En ese sentido y enfatizando en la educación y la formación humanista, implica no sólo acoger voluntariamente y de manera favorable el entendimiento, así como el aprendizaje de los contenidos disciplinares y cognitivos, sino que es vital —como integrantes de una sociedad— atender y reforzar la capacidad de identificar, comprender y gestionar las sensaciones a través de la conciencia e inteligencia emocional, y aún más desde la neurociencia afectiva para percibir los intervalos entre las neuronas y la mente, también de cómo se relacionan las moléculas encargadas de la actividad de las células nerviosas con los procesos mentales, lo que hace factible establecer relaciones positivas-constructivas con familiares, parientes, amistades y conocidos, lo que contribuye a una mayor comprensión y a dar mejores respuestas a cuestiones de interés individual y/o colectivo. De esta manera, podemos inquirir lo que se conoce como la cultura emocional, a fin de ahondar en las fases sucesivas de trasformación social a través de analizar y comparar los cambios en la estructura de la percepción y el clima social racional con formas y convenciones desde la semántica hasta la kinésica, de la cuales cada clase social toma para sí con la intención de vivir sus experiencias, a partir de la capacidad de reconocer qué sentir, cómo sentirlo y cómo expresarlo, diferenciando los sistemas de inserción del ingenio o entendimientos erigidos en el seno de ideologías, doctrinas, costumbres o las prácticas culturales, lo que constituye no sólo un signo comunicacional, sino que son constitutivas siempre de nuestra interacción y nos permiten dar sentido a lo que percibimos y experimentamos para actuar en consecuencia y de manera coherente en diversos entornos. Ahora bien, desde el enfoque de la bioética, el discurso sobre las expresiones emocionales ocupa un lugar central en las dimensiones de la moral empleando una variedad de metodologías éticas en entornos multidisciplinarios: la medicina, las leyes, la justicia, el medio ambiente, el desarrollo sostenible, la educación en los hogares, el respeto y la aplicación de los valores y derechos humanos, la formación profesional, el Estado de Derecho, los principios humanistas, la dignidad en pro de parar la violencia y los conflictos bélicos…

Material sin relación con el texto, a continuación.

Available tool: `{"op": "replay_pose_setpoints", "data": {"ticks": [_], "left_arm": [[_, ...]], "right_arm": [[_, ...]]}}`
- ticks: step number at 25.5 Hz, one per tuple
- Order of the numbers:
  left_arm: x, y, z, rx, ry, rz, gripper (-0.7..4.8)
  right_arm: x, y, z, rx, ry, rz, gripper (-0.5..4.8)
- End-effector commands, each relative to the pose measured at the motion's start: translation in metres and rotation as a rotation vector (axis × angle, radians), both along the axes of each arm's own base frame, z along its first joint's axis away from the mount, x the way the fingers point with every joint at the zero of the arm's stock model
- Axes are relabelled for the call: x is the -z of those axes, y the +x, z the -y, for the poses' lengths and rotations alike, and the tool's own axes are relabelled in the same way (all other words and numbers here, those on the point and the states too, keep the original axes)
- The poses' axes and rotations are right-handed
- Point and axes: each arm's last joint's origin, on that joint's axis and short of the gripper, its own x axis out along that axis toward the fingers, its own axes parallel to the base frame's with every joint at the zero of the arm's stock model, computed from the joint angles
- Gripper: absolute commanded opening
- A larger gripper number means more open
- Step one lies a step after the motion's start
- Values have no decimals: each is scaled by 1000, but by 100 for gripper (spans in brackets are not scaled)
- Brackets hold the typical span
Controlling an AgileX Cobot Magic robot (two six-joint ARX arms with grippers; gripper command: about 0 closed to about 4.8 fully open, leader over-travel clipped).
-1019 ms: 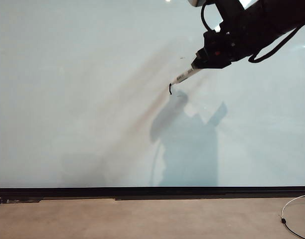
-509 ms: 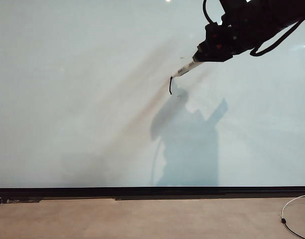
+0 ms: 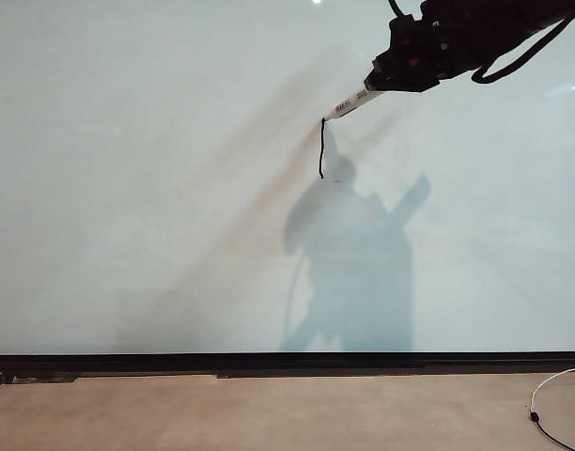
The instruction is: Pick up the pen on the shelf to the right of the whiteboard and draw a rectangle.
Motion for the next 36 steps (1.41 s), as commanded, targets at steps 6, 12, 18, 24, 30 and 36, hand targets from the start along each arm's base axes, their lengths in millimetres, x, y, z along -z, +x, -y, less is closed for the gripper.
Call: {"op": "replay_pose_setpoints", "data": {"ticks": [6,12,18,24,30,36], "left_arm": [[-2,0,0,0,5,9,-5],[-2,0,0,0,5,9,-5],[-2,0,0,0,5,9,-4],[-2,0,0,0,5,9,-5],[-2,0,0,0,5,9,-5],[-2,0,0,0,5,9,-4]], "right_arm": [[-13,0,1,19,34,74,-5],[-14,-1,1,18,35,78,-5],[-17,-3,2,18,39,95,-5],[-18,-3,2,18,34,97,-5],[-15,-7,1,-39,23,69,-5],[-9,-17,6,-38,54,35,-5]]}}
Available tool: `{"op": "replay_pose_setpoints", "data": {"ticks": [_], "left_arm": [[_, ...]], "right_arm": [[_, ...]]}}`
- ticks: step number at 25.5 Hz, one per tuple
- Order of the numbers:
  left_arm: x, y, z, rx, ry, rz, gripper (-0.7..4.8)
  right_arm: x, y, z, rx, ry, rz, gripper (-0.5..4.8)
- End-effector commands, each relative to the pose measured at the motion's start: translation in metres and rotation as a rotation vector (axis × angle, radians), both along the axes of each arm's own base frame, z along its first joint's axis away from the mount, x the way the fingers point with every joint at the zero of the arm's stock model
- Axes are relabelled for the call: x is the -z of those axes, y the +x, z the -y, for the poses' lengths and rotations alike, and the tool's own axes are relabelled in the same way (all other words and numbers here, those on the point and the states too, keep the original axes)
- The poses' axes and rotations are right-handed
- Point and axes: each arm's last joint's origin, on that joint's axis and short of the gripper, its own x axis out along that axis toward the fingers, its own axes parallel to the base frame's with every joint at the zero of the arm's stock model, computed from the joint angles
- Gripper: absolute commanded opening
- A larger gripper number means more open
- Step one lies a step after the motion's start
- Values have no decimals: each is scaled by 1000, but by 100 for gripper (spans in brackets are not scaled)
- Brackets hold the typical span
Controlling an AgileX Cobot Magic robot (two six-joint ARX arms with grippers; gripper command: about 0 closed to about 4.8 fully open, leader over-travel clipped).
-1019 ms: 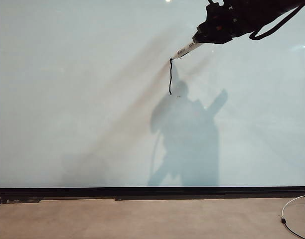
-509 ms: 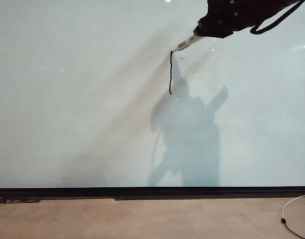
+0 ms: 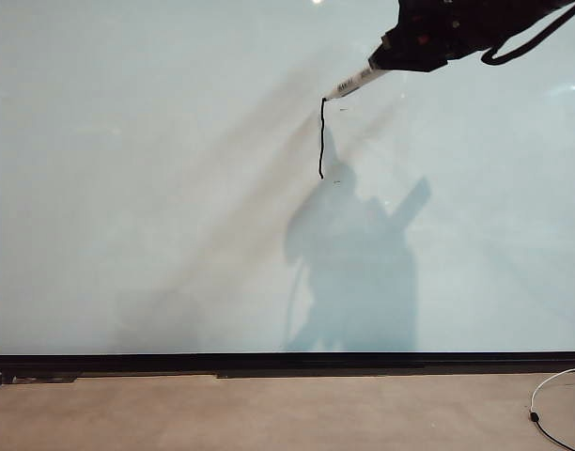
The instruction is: Pick up the pen on the shelf to the right of the whiteboard and draw a rectangle.
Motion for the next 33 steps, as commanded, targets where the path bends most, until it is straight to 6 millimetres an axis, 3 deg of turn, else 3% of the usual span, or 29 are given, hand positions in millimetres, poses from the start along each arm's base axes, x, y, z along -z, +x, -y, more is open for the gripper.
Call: {"op": "replay_pose_setpoints", "data": {"ticks": [1,5,11,33], "left_arm": [[-1,0,0,0,5,8,-4],[-2,0,0,0,5,9,-4],[-2,0,0,0,5,8,-5],[-2,0,0,0,4,9,-4]], "right_arm": [[-1,-4,2,-4,45,-5,-5],[3,-7,3,-43,200,8,-5],[12,2,-1,-45,272,-34,-5],[18,16,15,-50,335,-80,-5]]}}
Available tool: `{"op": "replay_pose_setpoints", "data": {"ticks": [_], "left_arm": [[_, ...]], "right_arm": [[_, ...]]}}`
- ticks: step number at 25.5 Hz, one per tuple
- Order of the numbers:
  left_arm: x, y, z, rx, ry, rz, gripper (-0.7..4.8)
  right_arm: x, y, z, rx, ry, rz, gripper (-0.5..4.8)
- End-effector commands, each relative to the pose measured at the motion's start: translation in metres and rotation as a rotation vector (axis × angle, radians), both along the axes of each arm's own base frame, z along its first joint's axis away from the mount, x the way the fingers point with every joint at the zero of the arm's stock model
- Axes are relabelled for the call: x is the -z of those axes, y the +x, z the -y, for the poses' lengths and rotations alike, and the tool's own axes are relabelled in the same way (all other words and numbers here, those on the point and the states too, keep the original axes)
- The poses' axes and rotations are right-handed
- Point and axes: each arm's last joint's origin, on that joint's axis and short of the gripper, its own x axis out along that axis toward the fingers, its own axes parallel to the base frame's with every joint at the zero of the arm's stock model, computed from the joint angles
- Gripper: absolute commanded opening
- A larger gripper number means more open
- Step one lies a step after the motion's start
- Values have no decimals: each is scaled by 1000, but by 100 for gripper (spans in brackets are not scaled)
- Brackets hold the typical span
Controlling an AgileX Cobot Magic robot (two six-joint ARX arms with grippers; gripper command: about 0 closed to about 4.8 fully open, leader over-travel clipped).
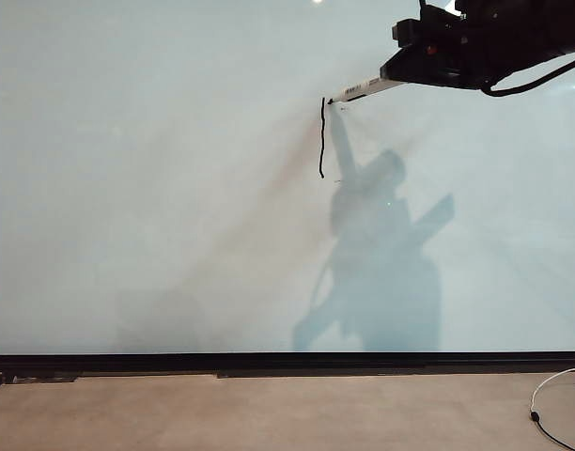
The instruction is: Pick up the pen on the shelf to the right of the whiteboard and draw a rectangle.
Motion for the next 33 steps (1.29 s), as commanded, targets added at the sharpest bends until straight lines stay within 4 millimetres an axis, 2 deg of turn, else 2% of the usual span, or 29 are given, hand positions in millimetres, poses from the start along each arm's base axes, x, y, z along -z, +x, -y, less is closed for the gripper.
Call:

En este entendido, el Decano de la Facultad de Ciencias Sociales de la Pontificia Universidad Católica de Chile y doctor en Sociología Pedro Morandé Court escribió lo siguiente en su artículo Bioética y organización funcional de la sociedad:
«¿Qué agrega la bioética al tradicional debate ético que se ha producido en el seno de todas las culturas? La respuesta a esta pregunta no parece evidente, puesto que la ética entendida como la reflexión acerca de la finalidad de los actos humanos y la finalidad de la vida misma incluye, por cierto, la reflexión sobre el valor y dignidad de cada vida humana que viene a la existencia y sobre la moralidad o inmoralidad de los actos que sobre ella se ejercen. Desde Aristóteles a Kant, con distintas terminologías y conceptualizaciones, el pensamiento ha reconocido que el ser humano no sólo es “algo” sino “alguien”, que participa de la inteligencia del ser, para usar el lenguaje clásico, o que posee autoconciencia, para emplear el lenguaje moderno. El rasgo esencial de ambas formulaciones es que sólo él es capaz de autoposeerse, de hacer-cada-vez-suya su propia existencia, según dice la sugerente formulación de Heidegger. Esta autoposesión de sí, que implica igualmente un saber de sí, es la base de su autonomía y de su responsabilidad, que lo hace capaz de comparecer como persona ante otras personas. En algunas ocasiones se ha acentuado la capacidad de su inteligencia para descubrir en su misma naturaleza una ley moral propia de su condición, en otras, se ha acentuado la capacidad de su voluntad para legislar racionalmente, es decir, conforme al principio de la universalidad de la razón, superando toda determinación circunstancial o particular. Estas ideas están en la base de nuestro moderno Estado de Derecho y de la Declaración Internacional sobre los Derechos Humanos de 1948, suscrita por la mayoría de los Estados, no obstante sus diferencias culturales, étnicas, lingüísticas o religiosas. Son el fundamento también del principio negativamente formulado como “inmunidad de coacción” y positivamente formulado como “libertad de conciencia”, con el preciso conjunto de libertades que de ella se derivan. Las mayores discusiones no se han producido sobre estas ideas básicas, sino más bien sobre el modo de armonizar socialmente los derechos de unos y otros, cuando por diversas circunstancias estos entran en conflicto o competencia de intereses. La regla de oro de la moral, presente en prácticamente todas las culturas, es el principio de proporcionalidad y reciprocidad que suele formularse, negativamente, con la fórmula «no hagas a otro lo que no quieras que hagan contigo».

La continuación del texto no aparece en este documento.